« Interdire l’hybridation du chauffage est une véritable erreur »

L'Installateur - Publié le 23 avril 2026

Régis Luttenauer, directeur général de Vaillant Group en France, qui détient également Saunier Duval, a réagi au plan d’électrification présenté ce jeudi matin par le gouvernement. Une présentation qui, selon l’industriel, manque encore de précisions.

Saunier Duval à Nantes

Que pensez-vous de l’offre mensualisée « clé en main » du gouvernement pour relancer le marché de la pompe à chaleur air/eau ?

Déjà, il n’est plus question de leasing social, comme cela avait été annoncé il y a deux semaines par la ministre de l’Energie, Maud Bregeon. Désormais, on parle de financement sur trois ans destiné aux ménages les plus précaires et basé sur les économies d’énergie réelles. C’est une bonne idée pour répondre à la problématique du reste à charge. En revanche, attention à ne pas recréer des mécaniques qui poussent à nouveau à l’éco-délinquance !

Tous les installateurs ne pourront pas se positionner sur cette offre. Il faut être capable d’installer, de mettre en service, d’entretenir… Peut-être faudra-t-il créer des groupements d’installateurs pour garder ce marché au risque de voir des vendeurs de foire s’emparer, encore, du dispositif pendant trois mois avant de disparaître et de laisser des pompes à chaleurs orphelines de toute maintenance chez les plus précaires.
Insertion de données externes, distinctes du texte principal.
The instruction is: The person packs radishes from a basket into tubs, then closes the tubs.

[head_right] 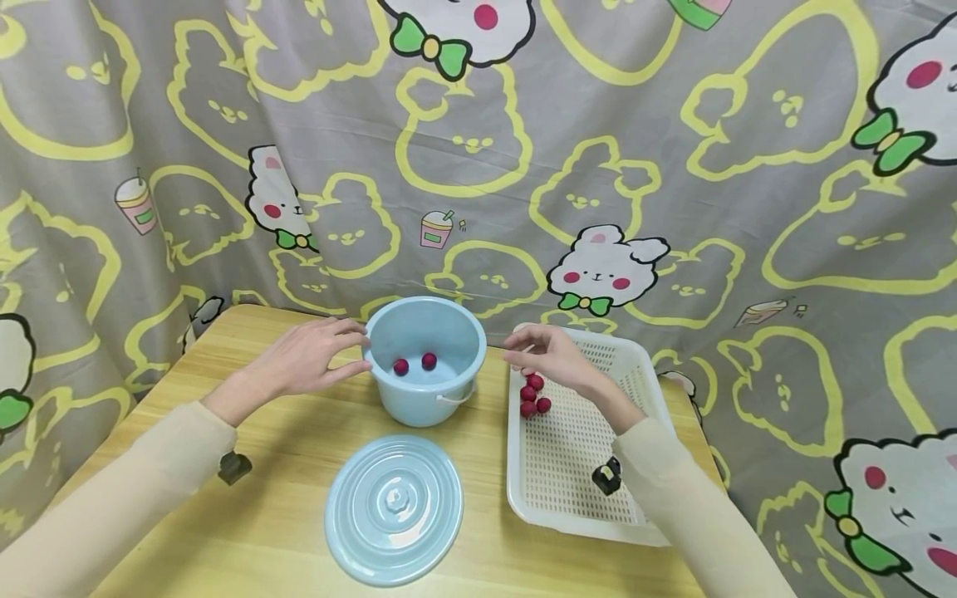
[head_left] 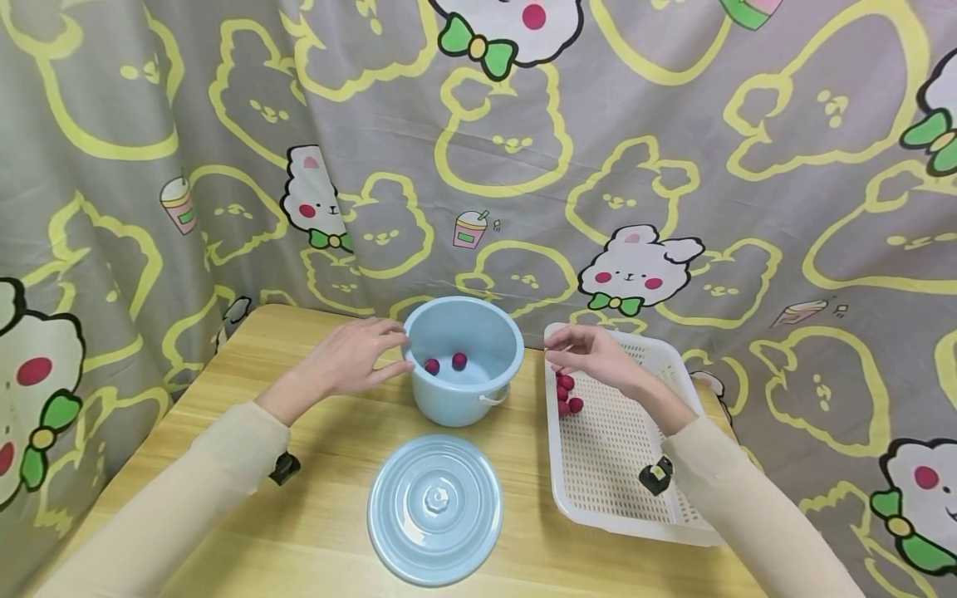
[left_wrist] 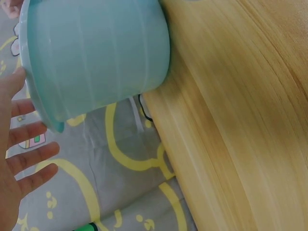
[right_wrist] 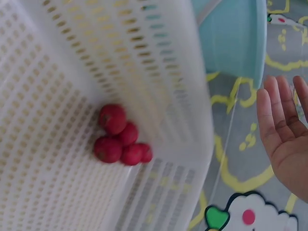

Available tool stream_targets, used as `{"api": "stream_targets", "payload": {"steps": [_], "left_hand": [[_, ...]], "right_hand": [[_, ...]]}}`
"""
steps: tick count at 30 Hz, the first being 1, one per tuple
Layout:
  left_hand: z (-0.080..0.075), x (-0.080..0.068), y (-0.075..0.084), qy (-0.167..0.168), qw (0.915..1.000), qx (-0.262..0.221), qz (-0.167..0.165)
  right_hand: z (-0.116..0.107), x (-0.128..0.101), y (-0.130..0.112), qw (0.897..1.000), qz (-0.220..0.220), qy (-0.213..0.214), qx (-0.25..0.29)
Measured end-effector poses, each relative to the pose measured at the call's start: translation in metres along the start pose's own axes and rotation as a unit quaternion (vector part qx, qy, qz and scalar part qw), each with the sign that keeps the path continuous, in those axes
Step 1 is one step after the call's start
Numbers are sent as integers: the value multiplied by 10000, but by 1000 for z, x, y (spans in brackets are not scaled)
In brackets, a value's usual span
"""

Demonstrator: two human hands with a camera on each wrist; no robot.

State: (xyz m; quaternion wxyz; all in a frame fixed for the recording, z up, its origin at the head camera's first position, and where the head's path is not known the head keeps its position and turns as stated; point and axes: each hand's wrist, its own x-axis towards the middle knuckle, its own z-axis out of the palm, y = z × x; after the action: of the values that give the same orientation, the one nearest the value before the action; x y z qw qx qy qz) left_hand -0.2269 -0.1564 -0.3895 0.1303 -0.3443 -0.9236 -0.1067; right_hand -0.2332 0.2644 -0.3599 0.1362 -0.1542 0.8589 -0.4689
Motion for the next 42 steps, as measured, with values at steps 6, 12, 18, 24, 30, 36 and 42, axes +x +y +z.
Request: {"api": "stream_targets", "payload": {"steps": [6, 12, 18, 24, 30, 36, 42], "left_hand": [[-1, 0, 0, -18, 10000, 10, -6], [-1, 0, 1, -84, 10000, 13, -38], [-1, 0, 1, -91, 9999, 12, -58], [0, 1, 0, -73, 10000, 16, -29], [0, 2, -1, -34, 10000, 15, -8], [-1, 1, 0, -17, 10000, -11, 12], [0, 0, 0, -30, 10000, 10, 6]], "right_hand": [[-11, -6, 20, 9999, 74, 10, -110], [-17, -12, 41, 9990, 358, -28, -249], [-19, -14, 64, 9980, 583, -54, -234], [-21, -15, 83, 9964, 804, -126, -243], [-25, -11, 99, 9950, 966, -112, -215], [-26, -7, 111, 9904, 1325, -211, -345], [-25, -3, 122, 9881, 1489, -181, -348]]}}
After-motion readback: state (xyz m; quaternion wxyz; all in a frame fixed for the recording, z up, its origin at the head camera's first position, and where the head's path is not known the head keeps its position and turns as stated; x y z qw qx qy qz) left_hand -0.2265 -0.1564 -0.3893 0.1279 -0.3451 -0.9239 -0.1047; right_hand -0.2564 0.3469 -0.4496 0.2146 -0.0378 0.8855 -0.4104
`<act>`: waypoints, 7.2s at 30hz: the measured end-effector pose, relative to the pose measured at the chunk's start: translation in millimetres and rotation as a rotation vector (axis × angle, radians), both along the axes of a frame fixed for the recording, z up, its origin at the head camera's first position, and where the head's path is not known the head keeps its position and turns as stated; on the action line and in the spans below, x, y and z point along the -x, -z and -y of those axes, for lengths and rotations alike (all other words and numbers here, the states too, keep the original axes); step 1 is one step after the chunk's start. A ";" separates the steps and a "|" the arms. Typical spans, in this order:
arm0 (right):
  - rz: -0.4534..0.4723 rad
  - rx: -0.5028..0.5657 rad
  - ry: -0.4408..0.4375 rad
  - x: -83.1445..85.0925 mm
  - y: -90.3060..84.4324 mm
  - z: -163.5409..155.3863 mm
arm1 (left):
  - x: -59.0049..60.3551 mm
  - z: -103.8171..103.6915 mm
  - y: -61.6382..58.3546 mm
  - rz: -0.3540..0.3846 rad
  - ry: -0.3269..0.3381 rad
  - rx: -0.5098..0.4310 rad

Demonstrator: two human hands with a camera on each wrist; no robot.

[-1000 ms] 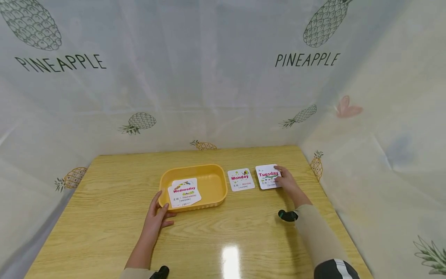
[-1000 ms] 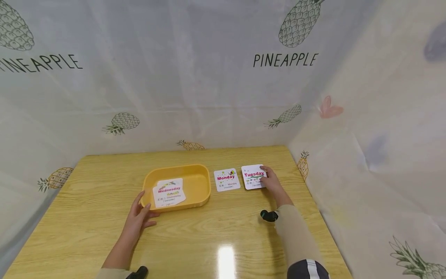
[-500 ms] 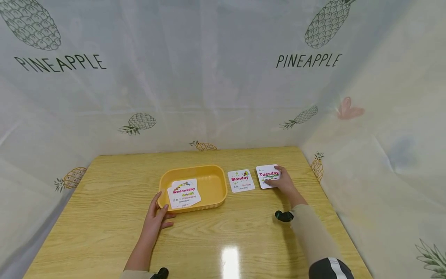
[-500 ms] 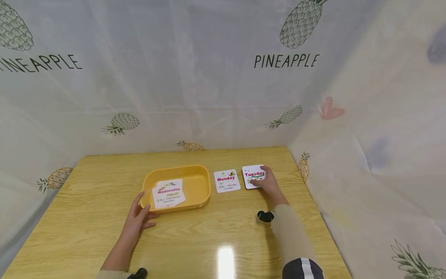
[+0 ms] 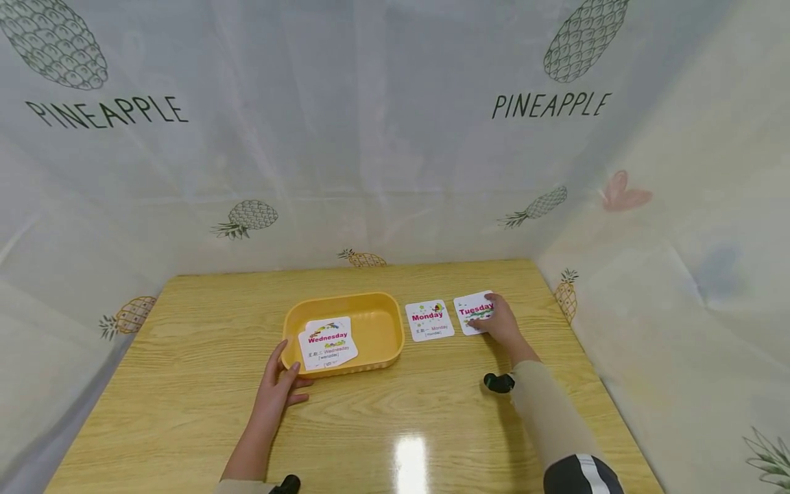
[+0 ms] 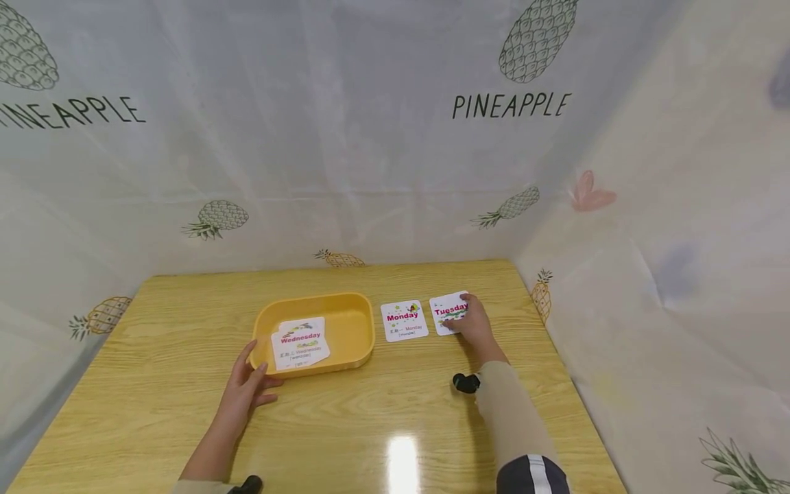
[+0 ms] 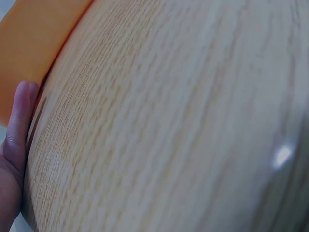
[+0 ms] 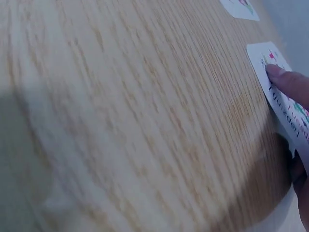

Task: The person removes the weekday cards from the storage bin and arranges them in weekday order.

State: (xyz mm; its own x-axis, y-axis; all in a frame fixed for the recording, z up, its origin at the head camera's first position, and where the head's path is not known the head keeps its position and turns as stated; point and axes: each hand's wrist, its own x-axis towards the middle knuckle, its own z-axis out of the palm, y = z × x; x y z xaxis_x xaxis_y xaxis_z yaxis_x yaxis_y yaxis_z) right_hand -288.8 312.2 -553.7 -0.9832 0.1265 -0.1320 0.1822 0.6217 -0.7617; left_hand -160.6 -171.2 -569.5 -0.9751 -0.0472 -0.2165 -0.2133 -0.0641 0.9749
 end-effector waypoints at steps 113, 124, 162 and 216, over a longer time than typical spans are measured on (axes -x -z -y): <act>-0.013 0.472 -0.415 -38.3 -36.0 246.5 | 0.0 2.8 0.6 -0.035 0.001 -0.036; 0.113 0.492 -0.419 -27.8 -26.5 260.8 | -1.0 2.6 2.7 -0.064 -0.004 -0.031; 0.131 0.067 -0.427 -17.8 -26.5 277.2 | -0.8 4.6 5.3 -0.051 0.000 -0.035; 0.175 0.445 -0.301 -0.2 -43.3 252.1 | 0.4 2.2 1.9 -0.027 -0.007 -0.035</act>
Anticipez-vous les répercussions de ce plan sur vos lignes de production ?

Nous avons des capacités de production pas complètement utilisées en France et en Europe. Les investissements ont déjà été réalisés. Nous lançons d’ailleurs en ce moment notre deuxième génération de PAC air/eau au R290. Donc, nous sommes prêts à répondre à la demande. Mais ça n’exclut pas de vouloir plus de stabilité ! Des annonces comme celle-ci peuvent créer des à-coups. Résultat, manque de main d’œuvre pour installer, manque d’approvisionnement, que ce soit pour une pompe ou pour de l’électronique, et blocages assurés à certains endroits de la chaîne. Ce plan ne doit pas être une menace pour la fin de l’année, mais doit plutôt s’étaler sur trois à cinq ans.

Quid du gaz interdit, même en appoint et en hybridation ?

C’est une véritable erreur. En rénovation, pour des maisons isolées dans les régions froides, l'hybridation est une solution très pertinente. Vous dimensionnez moins la PAC, donc vous diminuez les coûts à l’installation mais aussi à l’exploitation, lors des pointes électriques hivernales. En logement collectif, interdire d’hybrider est le meilleur moyen pour continuer à maintenir des chaufferies fioul ou gaz. Si vous voulez remplacer par une solution 100% PAC, en plus du prix très élevé, vous n’aurez pas la surface nécessaire pour installer l’équipement ! Alors qu’un peu d’hybridation gaz, même à 10 ou 15%, suffit déjà pour diminuer la taille et le coût des équipements. D’ailleurs, c’est le même problème dans le neuf ! Ce surcoût peut vraiment être dissuasif.

En supprimant l’hybridation, on perd un outil de qualité, fabriqué en Europe et installé par des professionnels compétents. Le gouvernement pense, à tort, que l’hybridation est un concurrent de l’électrification, alors que c’est en réalité un accélérateur de cette transition énergétique.